Building the Artifacts

The assembly descriptors are only half of the story. We still need to call maven assembly and we do not want to do it for every build.

This is an ideal time for profiles – we will only build artifacts when a specific profile is specified.

pom.xml for war modules

The necessary addition to the pom.xml file for war modules is modest. We need to call our assembly descriptor but we don’t need to explicitly add dependencies.

<profiles>
    <profile>
        <id>vulnerability-assessment</id>
        <build>
            <plugins>
                <plugin>
                    <artifactId>maven-assembly-plugin</artifactId>
                    <configuration>
                        <descriptors>
                            <descriptor>src/main/assembly/va-war.xml</descriptor>
                        </descriptors>
                    </configuration>
                    <executions>
                        <execution>
                            <id>make-assembly</id>
                            <phase>package</phase>
                            <goals>
                                <goal>single</goal>
                            </goals>
                        </execution>
                    </executions>
                </plugin>
            </plugins>
        </build>
    </profile>
</profiles>

pom.xml for top-level modules

The necessary addition to the pom.xml file for the top-level module is more complex, especially when the distribution assembly is created in a submodule instead of the root module. In this case we need to explicitly add a dependency on both pom files and lite war files. If we don’t specify the former we’ll lose most dependencies, if we don’t specify the latter we’ll lose the .war files.

<profiles>
    <profile>
        <id>vulnerability-assessment</id>
        <build>
            <plugins>
                <plugin>
                    <artifactId>maven-assembly-plugin</artifactId>
                    <configuration>
                        <descriptors>
                            <descriptor>src/main/assembly/va-artifact.xml</descriptor>
                        </descriptors>
                    </configuration>
                    <executions>
                        <execution>
                            <id>make-assembly</id>
                            <phase>package</phase>
                            <goals>
                                <goal>single</goal>
                            </goals>
                        </execution>
                    </executions>
                </plugin>
            </plugins>
        </build>

        <dependencies>
            <!-- specify parent pom -->
            <dependency>
                <groupId>${project.groupId}</groupId>
                <artifactId>parent</artifactId> <!-- FIXME -->
                <version>${project.version}</version>
                <type>pom</type>
            </dependency>

            <!-- specify each war file and corresponding pom file -->
            <dependency>
                <groupId>${project.groupId}</groupId>
                <artifactId>webapp-1</artifactId> <!-- FIXME -->
                <version>${project.version}</version>
                <type>war</type>
                <classifier>va-war</classifier>
            </dependency>
            <dependency>
                <groupId>${project.groupId}</groupId>
                <artifactId>webapp-1</artifactId> <!-- FIXME -->
                <version>${project.version}</version>
                <type>pom</type>
            </dependency>

            <!-- second... -->
            <dependency>
                <groupId>${project.groupId}</groupId>
                <artifactId>webapp-2</artifactId> <!-- FIXME -->
                <version>${project.version}</version>
                <type>war</type>
                <classifier>va-war</classifier>
            </dependency>
            <dependency>
                <groupId>${project.groupId}</groupId>
                <artifactId>webapp-2</artifactId> <!-- FIXME -->
                <version>${project.version}</version>
                <type>pom</type>
            </dependency>

            <!-- and so on... -->

        </dependencies>
    </profile>
</profiles>

One small gotcha!

There is one small gotcha! in this specific approach. It is possible that the individual web modules will have dependencies on different versions of common libraries. Nobody wants this but once projects reach a certain size you can’t afford the time and effort required to keep all of the modules in sync.

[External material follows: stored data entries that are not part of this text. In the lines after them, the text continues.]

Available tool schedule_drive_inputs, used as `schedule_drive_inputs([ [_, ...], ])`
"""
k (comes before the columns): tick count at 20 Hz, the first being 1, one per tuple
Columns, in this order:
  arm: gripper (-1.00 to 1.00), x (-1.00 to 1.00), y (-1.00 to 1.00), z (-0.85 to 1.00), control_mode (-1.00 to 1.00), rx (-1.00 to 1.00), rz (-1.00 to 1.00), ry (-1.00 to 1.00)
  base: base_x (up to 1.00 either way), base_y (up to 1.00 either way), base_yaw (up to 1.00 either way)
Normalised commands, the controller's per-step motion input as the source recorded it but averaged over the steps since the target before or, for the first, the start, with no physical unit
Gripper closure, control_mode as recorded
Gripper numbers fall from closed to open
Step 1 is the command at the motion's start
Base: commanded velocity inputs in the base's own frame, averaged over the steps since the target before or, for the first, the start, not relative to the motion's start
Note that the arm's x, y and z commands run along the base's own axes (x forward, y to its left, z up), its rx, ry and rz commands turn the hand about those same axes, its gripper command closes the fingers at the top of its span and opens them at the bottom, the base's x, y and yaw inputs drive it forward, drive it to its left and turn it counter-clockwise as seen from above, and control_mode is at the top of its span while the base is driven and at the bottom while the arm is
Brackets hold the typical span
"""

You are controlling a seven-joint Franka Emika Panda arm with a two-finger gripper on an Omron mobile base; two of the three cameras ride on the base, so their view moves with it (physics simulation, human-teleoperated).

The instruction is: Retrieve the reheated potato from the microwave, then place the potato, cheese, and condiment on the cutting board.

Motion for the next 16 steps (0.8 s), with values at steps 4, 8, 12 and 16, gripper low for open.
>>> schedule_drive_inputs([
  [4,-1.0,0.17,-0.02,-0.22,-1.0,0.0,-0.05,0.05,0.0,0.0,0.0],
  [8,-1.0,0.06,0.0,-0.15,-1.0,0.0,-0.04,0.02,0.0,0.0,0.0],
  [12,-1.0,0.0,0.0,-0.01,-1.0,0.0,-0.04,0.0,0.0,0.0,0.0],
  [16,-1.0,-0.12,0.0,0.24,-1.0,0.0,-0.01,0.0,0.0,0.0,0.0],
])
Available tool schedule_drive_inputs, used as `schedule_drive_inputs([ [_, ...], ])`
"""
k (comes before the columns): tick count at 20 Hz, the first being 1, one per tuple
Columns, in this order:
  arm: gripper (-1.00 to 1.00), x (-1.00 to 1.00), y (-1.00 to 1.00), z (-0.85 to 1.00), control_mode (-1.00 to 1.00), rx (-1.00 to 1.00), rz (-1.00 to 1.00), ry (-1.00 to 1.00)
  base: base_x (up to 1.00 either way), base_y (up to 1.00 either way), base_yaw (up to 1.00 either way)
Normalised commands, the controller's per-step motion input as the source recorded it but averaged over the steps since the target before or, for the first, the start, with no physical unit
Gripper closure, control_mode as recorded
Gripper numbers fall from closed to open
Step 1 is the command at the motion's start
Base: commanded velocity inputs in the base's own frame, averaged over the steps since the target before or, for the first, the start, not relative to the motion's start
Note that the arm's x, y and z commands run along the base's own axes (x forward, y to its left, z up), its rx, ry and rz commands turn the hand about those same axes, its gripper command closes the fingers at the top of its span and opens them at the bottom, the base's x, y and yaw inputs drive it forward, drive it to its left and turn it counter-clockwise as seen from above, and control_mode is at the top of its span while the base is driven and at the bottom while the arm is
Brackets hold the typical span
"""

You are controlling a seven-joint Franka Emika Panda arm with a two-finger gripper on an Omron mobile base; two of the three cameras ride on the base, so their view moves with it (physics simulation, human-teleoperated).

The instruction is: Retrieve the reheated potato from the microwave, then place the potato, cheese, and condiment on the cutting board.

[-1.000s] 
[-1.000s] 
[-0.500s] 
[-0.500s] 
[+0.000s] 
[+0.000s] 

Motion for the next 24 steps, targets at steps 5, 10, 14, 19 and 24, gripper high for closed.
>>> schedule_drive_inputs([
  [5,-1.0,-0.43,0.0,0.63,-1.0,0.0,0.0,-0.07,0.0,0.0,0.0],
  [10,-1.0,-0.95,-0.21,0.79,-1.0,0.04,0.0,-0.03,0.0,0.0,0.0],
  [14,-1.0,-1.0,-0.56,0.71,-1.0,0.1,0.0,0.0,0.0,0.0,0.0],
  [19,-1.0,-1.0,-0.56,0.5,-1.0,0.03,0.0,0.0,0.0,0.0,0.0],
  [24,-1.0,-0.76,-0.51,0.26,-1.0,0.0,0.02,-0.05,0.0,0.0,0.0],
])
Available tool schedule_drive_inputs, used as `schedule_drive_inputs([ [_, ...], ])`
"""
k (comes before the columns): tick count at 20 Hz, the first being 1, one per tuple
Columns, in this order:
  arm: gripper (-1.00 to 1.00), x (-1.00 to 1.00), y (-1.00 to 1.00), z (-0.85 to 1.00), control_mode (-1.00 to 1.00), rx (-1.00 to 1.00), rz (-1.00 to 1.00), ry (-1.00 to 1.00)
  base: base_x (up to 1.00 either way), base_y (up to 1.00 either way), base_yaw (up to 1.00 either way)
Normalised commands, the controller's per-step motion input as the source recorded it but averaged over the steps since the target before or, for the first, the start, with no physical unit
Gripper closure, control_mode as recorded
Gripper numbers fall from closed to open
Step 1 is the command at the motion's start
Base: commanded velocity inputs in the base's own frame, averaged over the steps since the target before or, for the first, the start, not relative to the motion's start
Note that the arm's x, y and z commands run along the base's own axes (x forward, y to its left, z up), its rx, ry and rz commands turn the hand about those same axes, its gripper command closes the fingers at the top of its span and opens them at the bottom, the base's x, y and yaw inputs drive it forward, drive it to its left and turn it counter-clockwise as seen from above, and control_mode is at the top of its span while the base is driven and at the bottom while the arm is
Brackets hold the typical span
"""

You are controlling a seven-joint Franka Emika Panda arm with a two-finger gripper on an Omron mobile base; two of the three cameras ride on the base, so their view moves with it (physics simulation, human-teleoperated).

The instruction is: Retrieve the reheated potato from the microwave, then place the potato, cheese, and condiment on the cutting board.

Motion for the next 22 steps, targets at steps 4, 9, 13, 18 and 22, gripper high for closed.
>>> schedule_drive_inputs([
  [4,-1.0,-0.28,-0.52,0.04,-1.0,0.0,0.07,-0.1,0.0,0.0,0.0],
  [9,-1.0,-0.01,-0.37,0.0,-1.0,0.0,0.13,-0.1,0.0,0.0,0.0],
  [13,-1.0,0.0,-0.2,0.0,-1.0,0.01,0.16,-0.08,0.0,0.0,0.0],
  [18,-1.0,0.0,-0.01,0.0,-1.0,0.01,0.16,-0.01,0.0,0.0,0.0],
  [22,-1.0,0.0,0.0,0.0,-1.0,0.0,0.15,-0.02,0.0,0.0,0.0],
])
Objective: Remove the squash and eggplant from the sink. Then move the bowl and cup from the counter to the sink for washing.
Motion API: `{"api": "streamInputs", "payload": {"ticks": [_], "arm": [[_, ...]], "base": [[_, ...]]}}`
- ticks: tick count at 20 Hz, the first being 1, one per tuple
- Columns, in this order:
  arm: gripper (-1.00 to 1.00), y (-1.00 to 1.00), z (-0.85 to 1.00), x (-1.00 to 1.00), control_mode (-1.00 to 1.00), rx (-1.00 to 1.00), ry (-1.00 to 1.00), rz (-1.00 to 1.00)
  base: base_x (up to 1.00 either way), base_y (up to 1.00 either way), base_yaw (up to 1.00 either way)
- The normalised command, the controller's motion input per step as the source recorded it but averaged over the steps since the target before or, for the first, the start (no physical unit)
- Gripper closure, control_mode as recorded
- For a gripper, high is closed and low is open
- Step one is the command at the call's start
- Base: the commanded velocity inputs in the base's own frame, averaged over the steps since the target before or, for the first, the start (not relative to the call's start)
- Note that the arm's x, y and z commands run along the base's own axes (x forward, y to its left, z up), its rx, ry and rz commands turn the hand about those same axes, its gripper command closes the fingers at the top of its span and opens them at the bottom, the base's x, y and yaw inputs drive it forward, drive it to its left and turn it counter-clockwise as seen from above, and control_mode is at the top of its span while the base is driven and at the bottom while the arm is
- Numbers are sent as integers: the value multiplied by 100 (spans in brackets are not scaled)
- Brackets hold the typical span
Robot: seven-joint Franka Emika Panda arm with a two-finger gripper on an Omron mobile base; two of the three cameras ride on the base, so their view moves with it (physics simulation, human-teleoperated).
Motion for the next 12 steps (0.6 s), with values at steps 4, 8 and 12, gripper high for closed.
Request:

This information will be lost when we do dependency resolution at a common location.

I don’t consider this a problem for two reasons. First, we can perform vulnerability assessments at a finer granularity – essentially perform the analysis at the .war level instead of the .ear file. This guarantees the libraries will match but will tremendously increase our work load if we have a large number of web modules.

Second, our primary focus is the vulnerabilities in our code, not in specific versions of third-party libraries. Those libraries provide important hints to the assessment tools but we only want a full analysis of our code. We can always run separate assessments of the libraries we depend upon if it’s necessary.

Jenkins Veracode Plugin

Finally I want to point out that there’s a Jenkins plugin for Veracode analysis: Veracode Scanner Plugin. It can be used to schedule scans on a regular basis so you don’t find hundreds of defects when you finally remember to run a scan just days before a release.